* Task directions
Copy all lines below that use the word "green".

Dataset records

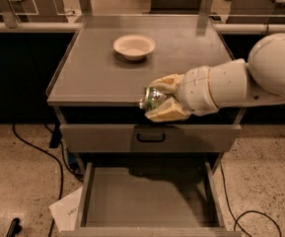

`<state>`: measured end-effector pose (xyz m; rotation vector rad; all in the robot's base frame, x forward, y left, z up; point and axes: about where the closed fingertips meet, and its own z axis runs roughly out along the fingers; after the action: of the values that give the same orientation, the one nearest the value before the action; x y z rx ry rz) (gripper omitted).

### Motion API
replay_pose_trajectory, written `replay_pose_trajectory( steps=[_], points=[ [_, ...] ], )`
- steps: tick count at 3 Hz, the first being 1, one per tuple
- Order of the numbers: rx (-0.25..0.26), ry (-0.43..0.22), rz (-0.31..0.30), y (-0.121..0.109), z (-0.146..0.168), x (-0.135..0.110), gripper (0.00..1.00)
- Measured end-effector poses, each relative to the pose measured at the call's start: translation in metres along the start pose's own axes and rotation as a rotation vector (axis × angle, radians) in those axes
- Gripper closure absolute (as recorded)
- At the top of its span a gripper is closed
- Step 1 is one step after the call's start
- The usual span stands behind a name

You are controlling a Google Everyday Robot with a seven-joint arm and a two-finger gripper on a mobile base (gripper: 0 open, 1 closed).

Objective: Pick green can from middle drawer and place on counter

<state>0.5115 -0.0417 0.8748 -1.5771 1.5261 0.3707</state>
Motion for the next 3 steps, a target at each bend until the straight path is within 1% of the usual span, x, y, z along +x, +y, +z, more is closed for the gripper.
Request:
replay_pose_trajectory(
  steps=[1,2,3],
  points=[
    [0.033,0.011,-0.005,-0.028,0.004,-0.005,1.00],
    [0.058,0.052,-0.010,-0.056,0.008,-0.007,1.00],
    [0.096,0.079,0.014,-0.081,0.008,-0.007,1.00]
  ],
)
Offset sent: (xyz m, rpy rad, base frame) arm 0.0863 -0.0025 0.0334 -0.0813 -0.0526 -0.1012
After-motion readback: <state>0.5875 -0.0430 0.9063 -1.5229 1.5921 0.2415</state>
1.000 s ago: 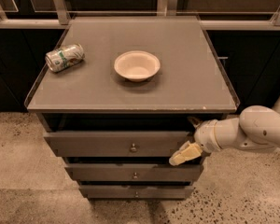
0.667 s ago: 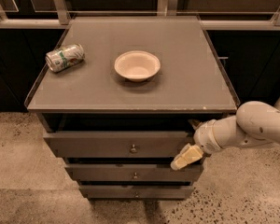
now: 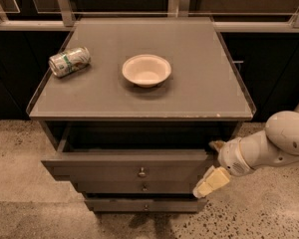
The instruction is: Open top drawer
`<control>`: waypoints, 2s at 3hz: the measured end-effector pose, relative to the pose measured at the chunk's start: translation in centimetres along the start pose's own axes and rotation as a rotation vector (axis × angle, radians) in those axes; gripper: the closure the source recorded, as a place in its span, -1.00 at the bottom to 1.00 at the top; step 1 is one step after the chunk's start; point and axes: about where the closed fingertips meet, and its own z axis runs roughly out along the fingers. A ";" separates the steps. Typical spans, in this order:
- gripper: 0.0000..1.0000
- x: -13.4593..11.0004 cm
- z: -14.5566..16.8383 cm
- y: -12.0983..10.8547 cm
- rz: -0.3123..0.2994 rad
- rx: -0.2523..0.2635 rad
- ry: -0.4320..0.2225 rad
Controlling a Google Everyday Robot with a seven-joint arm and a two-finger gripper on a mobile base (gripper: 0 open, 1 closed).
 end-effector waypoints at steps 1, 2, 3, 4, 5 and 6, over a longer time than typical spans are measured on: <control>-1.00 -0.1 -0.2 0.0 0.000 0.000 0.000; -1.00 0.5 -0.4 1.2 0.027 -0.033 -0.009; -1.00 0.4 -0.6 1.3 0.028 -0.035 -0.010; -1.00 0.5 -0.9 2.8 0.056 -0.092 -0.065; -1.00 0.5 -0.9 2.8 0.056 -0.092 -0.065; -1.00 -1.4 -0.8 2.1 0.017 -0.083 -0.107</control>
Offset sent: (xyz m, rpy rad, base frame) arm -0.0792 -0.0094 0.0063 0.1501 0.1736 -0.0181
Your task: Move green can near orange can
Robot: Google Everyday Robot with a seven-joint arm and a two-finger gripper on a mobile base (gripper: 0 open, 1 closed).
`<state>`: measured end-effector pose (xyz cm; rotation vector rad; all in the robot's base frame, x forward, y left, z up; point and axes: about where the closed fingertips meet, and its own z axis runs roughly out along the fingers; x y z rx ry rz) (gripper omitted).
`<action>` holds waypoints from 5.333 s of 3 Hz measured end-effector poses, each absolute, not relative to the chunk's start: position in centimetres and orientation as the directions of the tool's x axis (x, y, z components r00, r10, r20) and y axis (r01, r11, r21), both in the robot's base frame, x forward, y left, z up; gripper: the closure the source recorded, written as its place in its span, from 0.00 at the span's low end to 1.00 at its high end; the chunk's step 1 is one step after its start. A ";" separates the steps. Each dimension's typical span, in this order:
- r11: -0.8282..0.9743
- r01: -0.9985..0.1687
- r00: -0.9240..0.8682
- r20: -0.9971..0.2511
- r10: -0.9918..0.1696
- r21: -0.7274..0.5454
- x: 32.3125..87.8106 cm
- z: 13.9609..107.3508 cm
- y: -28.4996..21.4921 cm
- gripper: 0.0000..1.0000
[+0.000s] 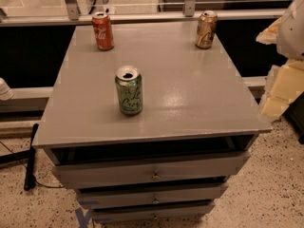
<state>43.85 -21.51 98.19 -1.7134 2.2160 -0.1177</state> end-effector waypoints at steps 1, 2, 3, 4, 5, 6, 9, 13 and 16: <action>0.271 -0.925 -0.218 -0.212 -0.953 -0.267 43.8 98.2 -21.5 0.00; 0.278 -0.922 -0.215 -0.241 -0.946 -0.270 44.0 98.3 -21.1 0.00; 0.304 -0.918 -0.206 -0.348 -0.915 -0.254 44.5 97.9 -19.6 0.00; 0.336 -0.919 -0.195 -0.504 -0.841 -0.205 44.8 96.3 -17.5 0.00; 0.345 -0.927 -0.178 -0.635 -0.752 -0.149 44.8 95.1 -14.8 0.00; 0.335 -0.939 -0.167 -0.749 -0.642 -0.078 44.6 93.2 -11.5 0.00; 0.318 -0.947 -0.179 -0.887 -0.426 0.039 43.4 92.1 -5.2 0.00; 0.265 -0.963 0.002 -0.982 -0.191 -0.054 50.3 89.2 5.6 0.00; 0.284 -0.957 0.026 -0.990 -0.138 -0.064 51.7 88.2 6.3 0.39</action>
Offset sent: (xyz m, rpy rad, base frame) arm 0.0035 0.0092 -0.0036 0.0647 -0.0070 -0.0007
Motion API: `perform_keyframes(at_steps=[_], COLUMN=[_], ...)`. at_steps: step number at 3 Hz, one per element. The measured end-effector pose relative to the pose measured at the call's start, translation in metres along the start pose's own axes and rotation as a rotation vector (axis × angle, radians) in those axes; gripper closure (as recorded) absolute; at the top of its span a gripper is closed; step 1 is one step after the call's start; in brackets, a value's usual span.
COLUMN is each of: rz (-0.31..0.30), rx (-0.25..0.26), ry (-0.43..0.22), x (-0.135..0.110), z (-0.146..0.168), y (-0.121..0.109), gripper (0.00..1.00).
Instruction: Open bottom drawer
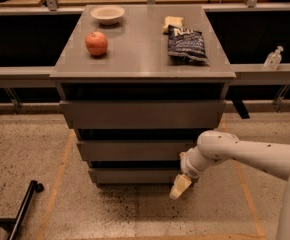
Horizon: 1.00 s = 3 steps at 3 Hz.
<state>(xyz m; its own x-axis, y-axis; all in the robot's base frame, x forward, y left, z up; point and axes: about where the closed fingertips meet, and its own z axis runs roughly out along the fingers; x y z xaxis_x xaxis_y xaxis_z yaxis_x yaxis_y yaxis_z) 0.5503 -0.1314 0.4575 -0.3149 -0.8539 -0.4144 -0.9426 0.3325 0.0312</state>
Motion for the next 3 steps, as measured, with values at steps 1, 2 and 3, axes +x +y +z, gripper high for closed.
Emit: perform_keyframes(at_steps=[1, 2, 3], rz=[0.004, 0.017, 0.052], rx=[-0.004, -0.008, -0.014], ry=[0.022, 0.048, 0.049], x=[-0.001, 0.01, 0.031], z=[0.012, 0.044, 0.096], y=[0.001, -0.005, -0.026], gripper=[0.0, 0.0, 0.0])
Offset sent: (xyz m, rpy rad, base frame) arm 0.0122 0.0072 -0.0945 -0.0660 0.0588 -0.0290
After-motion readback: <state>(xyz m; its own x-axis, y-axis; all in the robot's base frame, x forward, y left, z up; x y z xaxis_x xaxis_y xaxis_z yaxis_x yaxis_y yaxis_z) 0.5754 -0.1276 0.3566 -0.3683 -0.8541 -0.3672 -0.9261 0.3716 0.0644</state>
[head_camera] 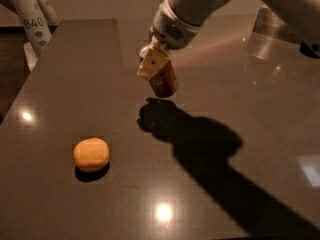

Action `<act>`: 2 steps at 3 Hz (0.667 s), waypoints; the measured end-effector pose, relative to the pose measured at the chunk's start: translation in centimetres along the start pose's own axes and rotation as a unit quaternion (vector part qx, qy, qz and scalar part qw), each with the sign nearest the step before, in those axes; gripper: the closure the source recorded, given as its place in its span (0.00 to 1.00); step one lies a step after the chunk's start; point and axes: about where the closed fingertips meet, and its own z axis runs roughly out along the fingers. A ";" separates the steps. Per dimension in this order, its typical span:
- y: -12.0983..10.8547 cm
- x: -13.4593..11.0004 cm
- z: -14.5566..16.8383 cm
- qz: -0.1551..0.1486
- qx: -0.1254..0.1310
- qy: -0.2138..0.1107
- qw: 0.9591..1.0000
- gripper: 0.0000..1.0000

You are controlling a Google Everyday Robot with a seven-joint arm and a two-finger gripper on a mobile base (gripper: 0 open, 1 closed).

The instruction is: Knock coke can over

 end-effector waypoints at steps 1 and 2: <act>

* Reply to the task
Objective: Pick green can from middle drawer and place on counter
Your task: Move green can near orange can

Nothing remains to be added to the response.